L'homme fit disparaître la peau, réduisant l'animal à son seul état de femme.
Lors d'une dispute au sein du couple, l'homme trancha la femme en deux. Une moitié sombra dans la rivière, il découpa l'autre en morceaux... qui devinrent les enfants de Naha.
Caroline Lamarche fait de cette légende mexicaine le fil conducteur de son roman pour parler des femmes à travers le récit d'une jeune belge élevée par "deux mamans", sa mère biologique et Lucia, l'employée de maison espagnole qui, avec sa fille Maria de 8 ans plus âgées, s'est attachée à la famille, .
La jeune femme traverse sa vie de façon passive jusqu'au décès de Lucia. Elle refuse de se rendre aux funérailles en Espagne, trop occupée de sa relation avec Gilles, son compagnon épisodique.
Cinq ans après, Maria, la fille de Lucia, partie vivre au Mexique suggère à celle qu'elle considère comme sa petite soeur de la rejoindre afin qu'elles fassent ensemble le deuil de Lucia.
Débutte ainsi une sorte de voyage initiatique en pays triki, une quête pour comprendre la légende de Naha, tenter de savoir quelle fatalité repose sur les femmes.

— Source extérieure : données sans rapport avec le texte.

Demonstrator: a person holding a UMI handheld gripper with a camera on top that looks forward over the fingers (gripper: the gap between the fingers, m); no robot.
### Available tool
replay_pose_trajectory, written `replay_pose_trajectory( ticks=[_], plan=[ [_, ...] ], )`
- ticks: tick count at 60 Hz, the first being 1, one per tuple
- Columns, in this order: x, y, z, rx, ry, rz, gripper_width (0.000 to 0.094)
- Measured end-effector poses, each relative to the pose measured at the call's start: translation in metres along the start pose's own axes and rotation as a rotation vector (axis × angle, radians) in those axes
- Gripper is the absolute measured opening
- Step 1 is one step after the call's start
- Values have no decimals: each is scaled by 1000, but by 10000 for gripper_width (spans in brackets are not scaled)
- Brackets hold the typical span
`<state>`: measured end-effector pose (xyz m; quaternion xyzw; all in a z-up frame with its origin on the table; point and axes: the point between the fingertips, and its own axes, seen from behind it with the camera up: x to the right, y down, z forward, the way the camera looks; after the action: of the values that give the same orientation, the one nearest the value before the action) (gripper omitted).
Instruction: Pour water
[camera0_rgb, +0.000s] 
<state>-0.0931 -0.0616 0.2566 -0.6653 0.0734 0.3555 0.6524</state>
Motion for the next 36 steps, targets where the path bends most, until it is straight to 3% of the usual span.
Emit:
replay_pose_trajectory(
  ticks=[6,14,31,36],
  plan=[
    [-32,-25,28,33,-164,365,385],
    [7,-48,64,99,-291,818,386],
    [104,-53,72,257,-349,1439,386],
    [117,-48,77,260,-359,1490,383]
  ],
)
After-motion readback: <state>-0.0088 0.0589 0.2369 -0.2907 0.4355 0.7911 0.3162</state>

Réflexions sur la vie, la mort, la société et le rôle des femmes, un très beau livre à découvrir.
"Les morts nous forcent, que nous le voulions ou non, à les laisser pousser en nous comme des graines."
"Dans nos vies connectées jusque dans les contrées les plus lointaines, un écran vide ressemble à un refuge de survie dont personne n'aurait remplacé les provisions manquantes."
"Les balayeurs ont repris leur tâche, ou l'entreprennent enfin, ils promènent leurs balais dans le caniveau, indolents, séparés. Plus rien n'existe que le geste de chacun, aussi solitaire que le mien. J'écris. Je cherche la phrase capable de contenir ce que je sais de l'amour, comme une coquille contient son fruit, la note parfaite sur la portée de l'existence."